Dean Stambaugh encouraged his students to submit works to venues in the Washington area, and Tom showed paintings at the Corcoran Gallery and the Baltimore Museum of Art. In 1982, while we were living in Washington and Stambaugh was long retired, Tom and other of his students raised a generous fund to provide a comfortable apartment for their teacher to live out his life across from the school.
A year after Tom’s death, while sorting pictures in the attic, I came upon a watercolor of bottles and vases signed “Tommy Gleason.” I assumed because of the “Tommy” it was one of his very early works, but Sandy assured me Hobson Pittman called him Tommy, and that he probably painted it in the early 1960s. This work has a wonderful delicacy and shows the definite influence of cubism and its roots in Cezanne.
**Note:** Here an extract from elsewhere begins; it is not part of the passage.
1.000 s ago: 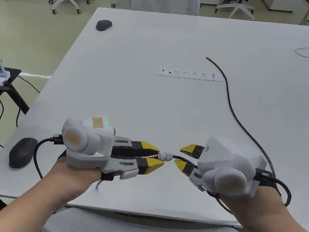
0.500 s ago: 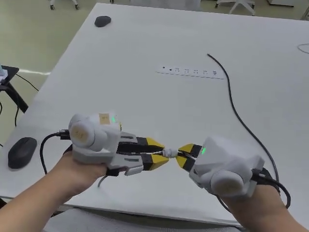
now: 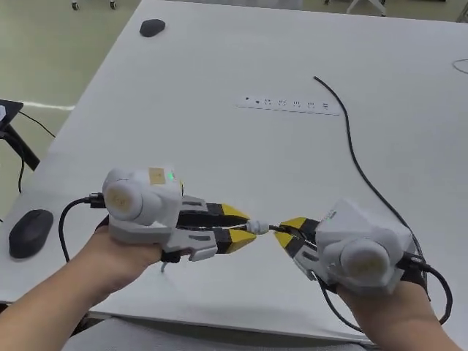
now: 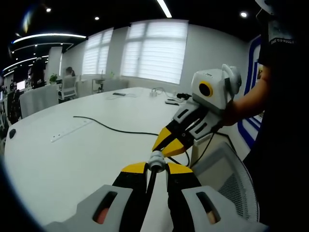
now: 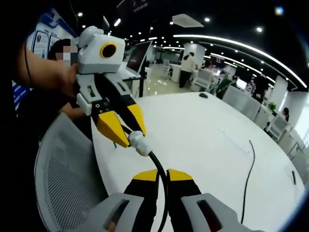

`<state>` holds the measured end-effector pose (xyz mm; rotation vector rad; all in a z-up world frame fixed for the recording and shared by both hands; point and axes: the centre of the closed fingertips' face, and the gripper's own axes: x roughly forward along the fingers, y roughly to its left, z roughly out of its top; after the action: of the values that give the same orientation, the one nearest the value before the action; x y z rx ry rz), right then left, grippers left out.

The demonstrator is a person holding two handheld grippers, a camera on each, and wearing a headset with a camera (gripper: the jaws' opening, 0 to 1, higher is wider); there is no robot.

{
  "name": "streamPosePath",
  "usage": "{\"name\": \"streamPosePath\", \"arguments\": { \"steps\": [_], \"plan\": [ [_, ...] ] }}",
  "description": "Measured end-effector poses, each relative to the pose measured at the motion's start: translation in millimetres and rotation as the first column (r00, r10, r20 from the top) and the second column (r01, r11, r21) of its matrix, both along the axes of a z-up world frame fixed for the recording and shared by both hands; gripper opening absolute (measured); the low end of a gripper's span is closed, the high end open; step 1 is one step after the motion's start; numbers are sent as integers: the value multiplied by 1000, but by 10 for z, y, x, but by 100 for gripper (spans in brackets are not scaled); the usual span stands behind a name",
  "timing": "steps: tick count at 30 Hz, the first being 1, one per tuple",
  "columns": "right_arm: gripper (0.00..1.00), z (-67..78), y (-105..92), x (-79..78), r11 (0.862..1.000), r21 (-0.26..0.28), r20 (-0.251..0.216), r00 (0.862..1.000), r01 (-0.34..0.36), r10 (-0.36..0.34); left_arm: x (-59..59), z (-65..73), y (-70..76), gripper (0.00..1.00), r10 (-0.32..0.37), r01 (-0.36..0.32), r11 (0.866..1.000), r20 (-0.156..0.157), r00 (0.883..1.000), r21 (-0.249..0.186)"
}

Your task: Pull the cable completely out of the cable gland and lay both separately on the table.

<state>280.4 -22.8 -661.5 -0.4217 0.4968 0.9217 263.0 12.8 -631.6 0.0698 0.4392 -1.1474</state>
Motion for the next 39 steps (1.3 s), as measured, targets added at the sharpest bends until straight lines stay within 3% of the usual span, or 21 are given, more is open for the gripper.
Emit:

Years later, Tom would say he lacked the courage to choose the life of the artist, and instead became an academic historian (as his father and grandfather had been). Despite this, art was a thread that ran throughout his life. In summers, he created wonderful sketches of places we visited: Block Island off the coast of Rhode Island, Mount Ascutney in Vermont or landscapes in North Cascades National Park (where Sandy and his wife, Ellen, were our hosts). He gave away many of these pictures, usually as thank-yous to our friends.
By 2004, Tom had retired, a step brought on by his developing Parkinson’s disease. The fortuitous side of this tragedy was that he now had time and space to devote himself to painting. Tom described himself in the introduction to an exhibit of his works, quoting Hokusai, “I’m just an old man, crazy about painting.”
Tom sat at his desk virtually every morning, intensely occupied with creating one after another of the joyous abstracts that flowed from the core of his being. He finally was able to return to the choice he hadn’t made decades earlier, though now he worked exclusively with oil crayons on paper. He joined the Providence Art Club, where he entered work in a New Members’ Exhibition, and then others following. He was exultant when invited to hang a solo show for the inaugural “Art at Watson” exhibit in the new Director’s Gallery of the Watson Institute for International and Public Affairs, with which he had long been associated. His work, old and new, filled the overhanging, sunlit walkways of the second floor. Sadly, at the time of the opening he was at the New Bedford Rehabilitation Hospital, unable to attend.
In this exhibit were several works from his earliest years, including two still-life oils, a large vase with flowers emerging from thick impasto, and his 1961 masterpiece of the City of Florence viewed from the hills of Fiesole. He had gone there with a new friend, expatriate painter Richard Maury, whom he met while on a Fulbright year to Heidelberg. In this large painting, the influences of his favorite artists, Cezanne and Matisse, are evident in a riveting, unforgettable depiction of the city center viewed from the heights of this erstwhile village above the city.
Tom lived bravely with the knowledge that his time was limited. The contrast of his ebullient works with his physical decline was striking. Fortunately, the urgency with which he worked in his last years has left a lovely legacy.